New Morph Transfer to Nearest Face could use Blender's closest_point_on_mesh()

Issue #307 resolved
Xin created an issue

Blender internally takes advantage of structures that subdivide the 3d space (kd-trees and BVH trees), which make a lot of spatial lookups way faster.

Instead of manually considering all pairs with numpy, why not use Blender’s API for the Nearest Face method?

The relevant closest_point_on_mesh() method is documented here: https://docs.blender.org/api/current/bpy.types.Object.html (notice that you can get the face index). I attached a .blend that contains a simple example script that finds the closest point to two objects.

This could maybe also be applied to the Geograft method with some additional considerations (you need the closest vertex in that case, not a face index). Even better, the Blender’s KDTree API might be more useful in that case: https://docs.blender.org/api/current/mathutils.kdtree.html . Also the BVHTree API: https://docs.blender.org/api/current/mathutils.bvhtree.html

Comments (19)

  1. Alessandro Padovani

    Also shrinkwrap can be used to avoid transferring jcms at all, see #226, personally I find it very effective. I don’t like to get lots of jcms on the outfit unless necessary. Then some jcms may be needed, especially custom jcms for the outfit, but those are loaded not tranfered.

  2. Thomas Larsson repo owner

    Xin, thank you for this. It promises to make the tool much faster, since almost all time is spent figuring out the nearest faces. However, I am currently stuck because the function seems to return face indices larger than the total number of faces. Consider the following program:

    import bpy
    ob = bpy.context.object
    data = [ob.closest_point_on_mesh(v.co) for v in ob.data.vertices]
    fnums = [idx for res,loc,nor,idx in data]
    print("Max fnum = %d" % max(fnums))
    print("Total fnums = %d" % len(ob.data.polygons))

    When applied to G8F, the output is

    Max fnum = 65468

    Total fnums = 16368

    So what am I missing? One can note that 4*16368 = 65372.

  3. Thomas Larsson repo owner

    Xin, the test script only uses one mesh, but the problem arose with two meshes. In the case of a single triangle, the list is [0,0,0], and max([0,0,0]) = 0, which is less than len(ob.data.polygons) = 1. Fine. Things also work find with primitives that I have tested, both pure triangle and pure quad meshes. The problem arises with G8F, where the max face number > total number of faces.

  4. Xin reporter

    Oh sorry for that, I just misread what you wrote first, disregard my previous answer.

    The real answer is just the subdiv modifier which is being taken into account by the function.

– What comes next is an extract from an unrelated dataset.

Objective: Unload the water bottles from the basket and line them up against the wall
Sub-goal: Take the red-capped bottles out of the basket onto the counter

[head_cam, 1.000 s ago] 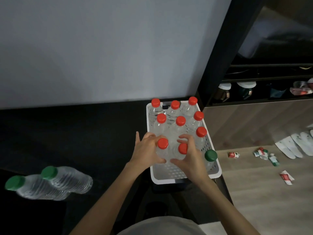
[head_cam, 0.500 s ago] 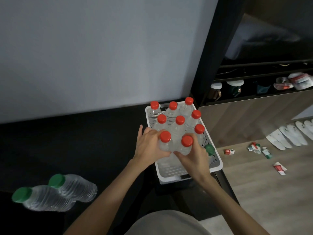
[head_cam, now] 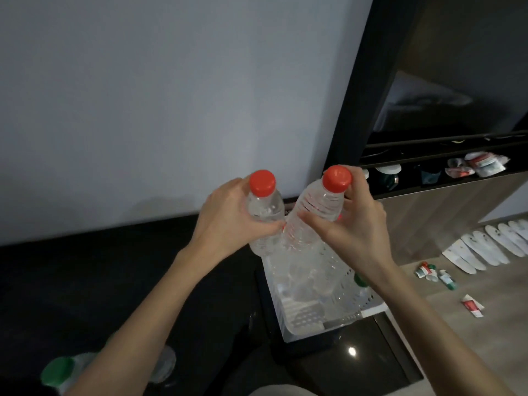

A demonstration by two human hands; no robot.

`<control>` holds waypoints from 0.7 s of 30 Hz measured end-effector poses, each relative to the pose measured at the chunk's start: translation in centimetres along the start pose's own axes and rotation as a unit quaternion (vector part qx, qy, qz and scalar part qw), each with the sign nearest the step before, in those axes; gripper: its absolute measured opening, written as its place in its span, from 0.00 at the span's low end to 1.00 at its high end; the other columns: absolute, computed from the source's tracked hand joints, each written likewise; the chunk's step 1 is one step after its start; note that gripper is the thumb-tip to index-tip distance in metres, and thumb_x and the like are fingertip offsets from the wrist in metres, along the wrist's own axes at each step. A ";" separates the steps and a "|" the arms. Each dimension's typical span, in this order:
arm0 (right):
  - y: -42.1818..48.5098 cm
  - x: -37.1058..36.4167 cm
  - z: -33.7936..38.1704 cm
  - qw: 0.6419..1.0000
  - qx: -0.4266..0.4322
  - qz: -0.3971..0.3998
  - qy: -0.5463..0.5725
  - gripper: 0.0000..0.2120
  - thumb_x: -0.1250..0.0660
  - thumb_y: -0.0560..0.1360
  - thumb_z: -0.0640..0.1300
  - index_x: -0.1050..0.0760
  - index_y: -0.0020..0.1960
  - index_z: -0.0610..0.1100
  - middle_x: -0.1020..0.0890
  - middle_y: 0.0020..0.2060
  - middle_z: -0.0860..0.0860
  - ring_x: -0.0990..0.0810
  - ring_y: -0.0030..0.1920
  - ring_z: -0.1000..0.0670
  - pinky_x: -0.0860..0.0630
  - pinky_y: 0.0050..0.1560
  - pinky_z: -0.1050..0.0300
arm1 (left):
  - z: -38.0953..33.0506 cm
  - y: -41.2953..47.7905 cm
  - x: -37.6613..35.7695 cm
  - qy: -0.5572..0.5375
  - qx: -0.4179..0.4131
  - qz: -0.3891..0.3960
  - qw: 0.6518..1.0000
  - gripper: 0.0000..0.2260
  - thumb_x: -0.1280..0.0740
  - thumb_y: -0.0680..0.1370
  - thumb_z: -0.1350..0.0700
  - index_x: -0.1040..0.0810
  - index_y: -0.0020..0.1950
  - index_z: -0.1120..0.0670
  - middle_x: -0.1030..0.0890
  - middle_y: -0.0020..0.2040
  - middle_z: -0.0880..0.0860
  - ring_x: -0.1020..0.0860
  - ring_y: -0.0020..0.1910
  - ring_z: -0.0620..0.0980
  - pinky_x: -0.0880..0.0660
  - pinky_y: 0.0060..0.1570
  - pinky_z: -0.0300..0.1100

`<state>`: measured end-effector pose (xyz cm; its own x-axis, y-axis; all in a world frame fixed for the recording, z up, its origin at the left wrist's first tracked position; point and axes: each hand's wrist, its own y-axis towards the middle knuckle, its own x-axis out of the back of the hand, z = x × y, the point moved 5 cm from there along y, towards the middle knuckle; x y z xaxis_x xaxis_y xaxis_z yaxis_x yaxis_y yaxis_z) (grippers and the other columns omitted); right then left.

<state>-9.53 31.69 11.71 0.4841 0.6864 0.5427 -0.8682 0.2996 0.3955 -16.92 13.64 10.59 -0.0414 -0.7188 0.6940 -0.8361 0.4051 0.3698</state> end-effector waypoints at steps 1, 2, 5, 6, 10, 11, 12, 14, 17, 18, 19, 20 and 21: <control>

    I forgot to mention this before, but in my attached example, you can see that clearly: one of the cubes was subdivided precisely to demonstrate that the subdiv is taken into account by closest_point_on_mesh(). Try making the subdiv invisible and you will see how my example changes. Same thing happens with g8, which subdivided has way more faces than what ob.data.polygons returns.

    That’s why the function has a depsgraph parameter too, to change the default behavior (more suitable for more complex cases with more modifiers than just a single subdiv like in this example): https://docs.blender.org/api/current/bpy.types.Object.html#bpy.types.Object.closest_point_on_mesh .

  5. Thomas Larsson repo owner

    Thank you, Xin, that was it. Morph transfer is now very much faster, and the actual matching between verts and faces is lightning fast.

  6. Xin reporter

    Good news and thanks again.

    Have you tried seeing if building the BVH tree yourself outside the loop (see; https://docs.blender.org/api/current/mathutils.bvhtree.html ) and querying it inside makes it faster, compared to calling closest_point_on_mesh() each time? I haven’t looked into how Blender implements that function, but it is perhaps not as well optimized for a lot of sequential queries as a direct BVH tree that you can create yourself. I really doubt it will make much of a difference (and it might be worse) since I suspect the tree you are querying with the function already internally exists for rendering purposes, but it might be worth testing.

  7. Thomas Larsson repo owner

    I don’t think there is anything more to gain here. I tested to transfer from G8F to a mesh which covers it tightly and has almost four times as many verts. Not a geograft, but similar in spirit. The standard JCMs were transferred in 21.9 s, but only 0.7 s was spent on matching verts with faces. So the matching code is not critical anymore.

  8. Thomas Larsson repo owner

    Then I transferred all Meipex morphs from Golden Palace to the merged mesh. Total time 29.5 s, vertex matching 1.0 s. Not super critical either. In principle you could see artifacts from using nearest-vertex matching here too, but for the intended application the vertices should match exactly. A KDTree may be useful for the body method though, where you match everything but the geografts. Will check that out.

  9. Alessandro Padovani

    Commit 27eac5d seems to work great, thank you Xin and Thomas for the nice speedup. As for shrinkwrap I can’t reproduce the exact issue with the bardot skirt, but of course I agree that transferring jcms is more precise.